In its statement Sunday, the company continued to tout its “historic graduation rate and job placement rates” as compared with community colleges.

“Colleges like ours fill an important role in the broader education system and address a critical need that remains largely unmet by community colleges and other public-sector schools,” Massimino said. “Overall, our schools did a good job for the students they served. We made every effort to address regulators’ concerns in good faith. Neither our Board of Directors, our management, our faculty, nor our students believe these schools deserved to be forced to close.”

Heald students who spoke to The Bee said the school offered a welcome alternative to more traditional colleges whose classes or schedules didn’t work for them.
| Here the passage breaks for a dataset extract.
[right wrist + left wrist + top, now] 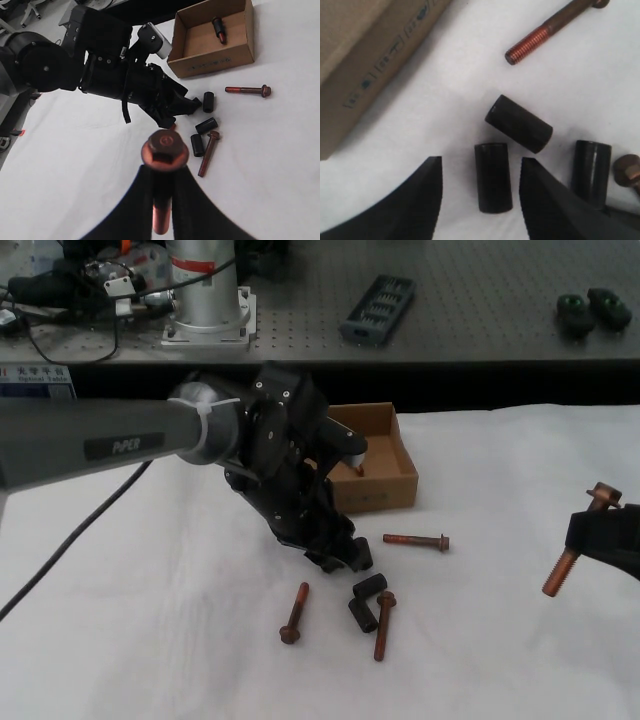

“Heald College saved me, had faith in me, supported me, believed in me,” said Suchi Suarez, who was to graduate June 12 with an associate’s degree in medical assistance. “I became the woman I was meant to be. And now thousands of students have been ... knocked down and left in the dust.”

Several Heald students said there would be rallies Monday morning on the Roseville and Salida campuses.

The 28 school closures include Corinthian’s 13 remaining Everest and WyoTech campuses in California, Everest College Phoenix and Everest College Online Tempe in Arizona, the Everest Institute in New York, and the 150-year-old Heald College and its schools in California, Oregon and Hawaii.

Call The Bee’s Marissa Lang, (916) 321-1038. Follow her on Twitter at @Marissa_Jae.

Student meetings

Heald College has asked its students to attend on-campus meetings Wednesday and Thursday to “learn more about options for continuing (their) education.”

Students with last names beginning with A through L will meet from 10 a.m. to 1 p.m. Students with last names beginning with M through Z will meet from 1 to 4 p.m.